I am responding to the newspaper’s May 8 editorial, “Mainers Lose as Formaldehyde Pulled from List.” The Department of Environmental Protection proposed elevating four chemicals to “priority” status under Maine’s Kid-Safe Product Act, potentially subjecting these chemicals to further regulation. In recent weeks, the department has decided to delay action on its proposed formaldehyde rule.

At the public hearing on this proposed rule, members of the business community asked that action be delayed in light of the scientific research that is underway at the federal level. Currently, the U.S. Environmental Protection Agency and the National Academy of Sciences both are working on evaluations of formaldehyde.
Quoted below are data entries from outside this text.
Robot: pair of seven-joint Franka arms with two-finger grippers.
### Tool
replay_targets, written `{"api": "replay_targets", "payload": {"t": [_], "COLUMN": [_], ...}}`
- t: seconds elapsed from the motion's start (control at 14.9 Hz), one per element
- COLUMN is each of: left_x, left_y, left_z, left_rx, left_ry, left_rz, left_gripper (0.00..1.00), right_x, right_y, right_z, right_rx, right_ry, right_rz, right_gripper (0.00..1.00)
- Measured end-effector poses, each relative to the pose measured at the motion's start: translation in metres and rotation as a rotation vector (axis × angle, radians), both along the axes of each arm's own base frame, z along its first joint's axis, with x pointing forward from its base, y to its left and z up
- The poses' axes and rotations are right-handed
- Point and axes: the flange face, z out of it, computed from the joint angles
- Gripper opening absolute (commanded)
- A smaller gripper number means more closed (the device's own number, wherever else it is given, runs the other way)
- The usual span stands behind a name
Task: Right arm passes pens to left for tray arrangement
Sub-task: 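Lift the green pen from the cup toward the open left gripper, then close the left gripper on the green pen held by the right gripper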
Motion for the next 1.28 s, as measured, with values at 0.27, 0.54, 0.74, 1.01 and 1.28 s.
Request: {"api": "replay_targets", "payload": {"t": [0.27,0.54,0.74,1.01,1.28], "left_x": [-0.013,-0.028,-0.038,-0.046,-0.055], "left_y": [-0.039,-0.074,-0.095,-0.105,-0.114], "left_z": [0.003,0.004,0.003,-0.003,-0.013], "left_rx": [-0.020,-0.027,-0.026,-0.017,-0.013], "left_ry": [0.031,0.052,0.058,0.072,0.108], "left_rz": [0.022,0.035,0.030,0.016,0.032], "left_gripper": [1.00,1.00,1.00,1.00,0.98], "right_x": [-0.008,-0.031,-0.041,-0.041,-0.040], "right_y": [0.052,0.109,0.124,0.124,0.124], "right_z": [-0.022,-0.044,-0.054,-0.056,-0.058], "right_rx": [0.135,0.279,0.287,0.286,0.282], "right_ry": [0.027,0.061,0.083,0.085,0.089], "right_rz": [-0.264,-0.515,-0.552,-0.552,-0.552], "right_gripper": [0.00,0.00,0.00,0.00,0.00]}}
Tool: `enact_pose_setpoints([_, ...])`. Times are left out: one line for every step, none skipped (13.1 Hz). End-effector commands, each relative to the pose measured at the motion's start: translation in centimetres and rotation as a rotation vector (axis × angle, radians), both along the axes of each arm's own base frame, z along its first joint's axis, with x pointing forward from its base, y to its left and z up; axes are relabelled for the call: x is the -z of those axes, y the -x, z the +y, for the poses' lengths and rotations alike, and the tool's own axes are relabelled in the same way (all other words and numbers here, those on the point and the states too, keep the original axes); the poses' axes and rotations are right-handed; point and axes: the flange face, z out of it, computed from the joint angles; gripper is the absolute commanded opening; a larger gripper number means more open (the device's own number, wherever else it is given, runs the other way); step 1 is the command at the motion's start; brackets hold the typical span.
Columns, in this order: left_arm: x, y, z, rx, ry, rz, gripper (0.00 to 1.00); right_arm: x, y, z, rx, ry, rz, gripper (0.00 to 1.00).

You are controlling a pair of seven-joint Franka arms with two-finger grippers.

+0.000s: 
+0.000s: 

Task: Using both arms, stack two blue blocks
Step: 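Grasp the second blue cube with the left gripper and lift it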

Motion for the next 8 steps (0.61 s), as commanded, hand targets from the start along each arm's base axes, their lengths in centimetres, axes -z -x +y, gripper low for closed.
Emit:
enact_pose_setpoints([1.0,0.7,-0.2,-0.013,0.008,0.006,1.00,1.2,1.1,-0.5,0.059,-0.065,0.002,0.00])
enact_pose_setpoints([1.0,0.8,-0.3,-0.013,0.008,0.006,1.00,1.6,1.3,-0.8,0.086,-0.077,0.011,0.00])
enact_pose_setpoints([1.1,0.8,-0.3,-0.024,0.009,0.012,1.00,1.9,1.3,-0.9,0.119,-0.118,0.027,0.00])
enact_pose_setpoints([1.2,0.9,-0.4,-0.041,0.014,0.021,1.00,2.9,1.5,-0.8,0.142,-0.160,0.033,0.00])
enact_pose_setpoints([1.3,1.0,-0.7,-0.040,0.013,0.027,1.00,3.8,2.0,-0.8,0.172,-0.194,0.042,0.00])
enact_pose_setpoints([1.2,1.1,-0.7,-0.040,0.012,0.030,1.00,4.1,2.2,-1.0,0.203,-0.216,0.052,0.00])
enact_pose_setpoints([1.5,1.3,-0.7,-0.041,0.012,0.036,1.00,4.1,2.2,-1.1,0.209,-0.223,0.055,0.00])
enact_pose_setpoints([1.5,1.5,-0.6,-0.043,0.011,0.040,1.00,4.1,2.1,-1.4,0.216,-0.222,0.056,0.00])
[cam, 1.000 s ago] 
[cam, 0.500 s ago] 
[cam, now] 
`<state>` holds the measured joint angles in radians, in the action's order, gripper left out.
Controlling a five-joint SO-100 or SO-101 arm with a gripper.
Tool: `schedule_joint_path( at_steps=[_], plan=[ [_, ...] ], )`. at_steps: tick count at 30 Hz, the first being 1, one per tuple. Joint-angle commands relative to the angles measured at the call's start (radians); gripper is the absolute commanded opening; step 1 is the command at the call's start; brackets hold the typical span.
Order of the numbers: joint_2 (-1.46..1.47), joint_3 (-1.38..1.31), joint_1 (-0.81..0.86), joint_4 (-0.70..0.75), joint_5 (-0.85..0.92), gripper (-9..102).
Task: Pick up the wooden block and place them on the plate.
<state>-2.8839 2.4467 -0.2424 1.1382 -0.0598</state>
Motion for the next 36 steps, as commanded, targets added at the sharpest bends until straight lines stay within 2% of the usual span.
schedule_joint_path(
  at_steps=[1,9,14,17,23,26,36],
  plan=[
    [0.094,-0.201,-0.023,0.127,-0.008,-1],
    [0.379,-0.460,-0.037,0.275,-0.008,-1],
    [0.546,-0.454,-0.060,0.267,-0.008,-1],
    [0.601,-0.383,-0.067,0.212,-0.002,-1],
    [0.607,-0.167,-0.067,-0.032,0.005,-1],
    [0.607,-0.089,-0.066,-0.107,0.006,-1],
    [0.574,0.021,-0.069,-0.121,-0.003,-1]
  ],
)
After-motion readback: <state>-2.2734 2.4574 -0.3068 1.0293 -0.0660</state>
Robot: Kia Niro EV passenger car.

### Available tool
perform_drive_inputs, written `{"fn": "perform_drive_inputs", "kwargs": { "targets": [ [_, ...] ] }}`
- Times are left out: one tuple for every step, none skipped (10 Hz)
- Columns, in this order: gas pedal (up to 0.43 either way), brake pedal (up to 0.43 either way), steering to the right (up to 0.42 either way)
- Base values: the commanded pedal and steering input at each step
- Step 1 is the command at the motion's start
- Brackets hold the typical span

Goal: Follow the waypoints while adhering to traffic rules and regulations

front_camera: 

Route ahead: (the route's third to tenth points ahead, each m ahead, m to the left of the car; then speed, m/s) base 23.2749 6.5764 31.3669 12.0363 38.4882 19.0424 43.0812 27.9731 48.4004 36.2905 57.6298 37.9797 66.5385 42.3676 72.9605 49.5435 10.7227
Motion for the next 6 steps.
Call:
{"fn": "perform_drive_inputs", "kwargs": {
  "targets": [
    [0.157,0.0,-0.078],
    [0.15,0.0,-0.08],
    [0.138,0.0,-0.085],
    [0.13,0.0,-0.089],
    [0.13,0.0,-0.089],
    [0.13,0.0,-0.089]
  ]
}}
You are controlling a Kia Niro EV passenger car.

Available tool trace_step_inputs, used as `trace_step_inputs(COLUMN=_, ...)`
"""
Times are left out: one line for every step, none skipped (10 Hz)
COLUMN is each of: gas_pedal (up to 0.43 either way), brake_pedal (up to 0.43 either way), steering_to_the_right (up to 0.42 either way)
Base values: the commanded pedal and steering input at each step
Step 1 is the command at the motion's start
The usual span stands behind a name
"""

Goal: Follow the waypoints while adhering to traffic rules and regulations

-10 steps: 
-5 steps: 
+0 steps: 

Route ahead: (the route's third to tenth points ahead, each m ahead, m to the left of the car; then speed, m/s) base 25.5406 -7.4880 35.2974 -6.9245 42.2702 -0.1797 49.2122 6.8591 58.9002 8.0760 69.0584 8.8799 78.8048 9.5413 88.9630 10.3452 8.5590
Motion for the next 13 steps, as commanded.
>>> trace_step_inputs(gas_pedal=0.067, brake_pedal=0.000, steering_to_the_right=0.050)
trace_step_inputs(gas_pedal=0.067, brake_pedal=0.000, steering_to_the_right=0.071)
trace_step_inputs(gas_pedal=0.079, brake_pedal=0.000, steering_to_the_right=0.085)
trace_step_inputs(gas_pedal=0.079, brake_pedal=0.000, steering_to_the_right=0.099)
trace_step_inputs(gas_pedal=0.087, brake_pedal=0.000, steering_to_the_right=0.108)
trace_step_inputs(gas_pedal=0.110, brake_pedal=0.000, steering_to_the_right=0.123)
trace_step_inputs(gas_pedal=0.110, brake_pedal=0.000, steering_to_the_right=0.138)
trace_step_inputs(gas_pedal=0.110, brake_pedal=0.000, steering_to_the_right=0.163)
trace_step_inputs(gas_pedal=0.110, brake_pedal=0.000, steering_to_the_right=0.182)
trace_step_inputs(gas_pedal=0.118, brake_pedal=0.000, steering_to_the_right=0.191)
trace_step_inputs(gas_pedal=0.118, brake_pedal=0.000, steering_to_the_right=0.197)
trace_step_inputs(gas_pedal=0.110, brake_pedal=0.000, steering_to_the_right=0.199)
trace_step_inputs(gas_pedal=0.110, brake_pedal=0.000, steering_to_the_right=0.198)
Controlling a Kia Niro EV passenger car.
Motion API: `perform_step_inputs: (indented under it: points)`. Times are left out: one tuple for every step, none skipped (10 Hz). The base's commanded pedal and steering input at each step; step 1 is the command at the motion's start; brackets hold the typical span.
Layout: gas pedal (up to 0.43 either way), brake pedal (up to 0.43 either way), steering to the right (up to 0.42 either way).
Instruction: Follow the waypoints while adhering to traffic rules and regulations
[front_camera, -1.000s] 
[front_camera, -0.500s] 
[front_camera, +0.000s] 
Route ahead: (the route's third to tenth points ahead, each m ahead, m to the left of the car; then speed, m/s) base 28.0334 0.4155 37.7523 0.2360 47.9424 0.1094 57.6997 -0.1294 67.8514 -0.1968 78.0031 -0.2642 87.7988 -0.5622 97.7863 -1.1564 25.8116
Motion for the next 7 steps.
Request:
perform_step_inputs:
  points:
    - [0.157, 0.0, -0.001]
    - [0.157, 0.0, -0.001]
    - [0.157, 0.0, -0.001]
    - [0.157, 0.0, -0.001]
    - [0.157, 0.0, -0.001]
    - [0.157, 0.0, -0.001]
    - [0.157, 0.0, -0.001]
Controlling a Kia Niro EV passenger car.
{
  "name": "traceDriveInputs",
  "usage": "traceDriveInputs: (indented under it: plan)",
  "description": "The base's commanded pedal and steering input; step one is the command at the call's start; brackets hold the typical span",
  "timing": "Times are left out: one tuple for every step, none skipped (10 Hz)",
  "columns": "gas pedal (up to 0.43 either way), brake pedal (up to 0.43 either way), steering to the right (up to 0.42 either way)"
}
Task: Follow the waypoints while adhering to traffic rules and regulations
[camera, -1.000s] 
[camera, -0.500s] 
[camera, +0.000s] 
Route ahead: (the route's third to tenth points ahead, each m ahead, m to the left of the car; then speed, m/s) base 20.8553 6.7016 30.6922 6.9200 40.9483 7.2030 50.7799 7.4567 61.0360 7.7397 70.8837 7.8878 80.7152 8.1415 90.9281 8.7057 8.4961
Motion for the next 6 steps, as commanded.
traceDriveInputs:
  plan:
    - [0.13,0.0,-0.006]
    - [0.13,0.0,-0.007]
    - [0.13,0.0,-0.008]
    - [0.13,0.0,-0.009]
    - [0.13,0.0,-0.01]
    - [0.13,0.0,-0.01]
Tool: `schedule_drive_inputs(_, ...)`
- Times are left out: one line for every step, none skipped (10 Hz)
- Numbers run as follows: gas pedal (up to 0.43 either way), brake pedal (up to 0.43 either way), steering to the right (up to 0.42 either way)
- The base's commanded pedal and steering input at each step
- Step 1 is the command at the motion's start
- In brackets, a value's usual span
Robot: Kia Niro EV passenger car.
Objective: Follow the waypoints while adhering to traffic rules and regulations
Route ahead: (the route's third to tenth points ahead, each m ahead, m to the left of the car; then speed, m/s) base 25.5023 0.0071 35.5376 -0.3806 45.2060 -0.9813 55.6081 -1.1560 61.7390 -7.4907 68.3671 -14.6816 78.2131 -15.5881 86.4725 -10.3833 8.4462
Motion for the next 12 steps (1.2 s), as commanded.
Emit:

Instead of substituting its own judgment for that of legions of scientists, the state DEP has correctly decided to forgo additional regulation of formaldehyde until all the science is in. A prudent approach, and, until federal review is complete, formaldehyde will remain on Maine’s “chemicals of high concern” list.

No testimony was given at public hearings in support of this rule when it was first proposed. In fact, the Environmental Health Strategy Center, the leading interest group focused on chemical regulation in Maine, published a four-page analysis of the DEP’s proposed rules and stated that the “potential public health benefits of the proposed rules [including the formaldehyde rule] are negligible.” Additionally, this same group said that the “proposed rules would not produce new information on chemical use.”

This was one instance this year where the business community and the environmental community saw eye-to-eye, in agreement that the proposed rule was unnecessary. Unfortunately, some have decided to attack the department, seeing an election-year boogeyman behind this decision, instead of recognizing that the department has appropriately decided to rely on federal expertise before pursuing additional regulation for a limited public health benefit.

Ben Gilman is senior government affairs specialist for the Maine State Chamber of Commerce, Augusta.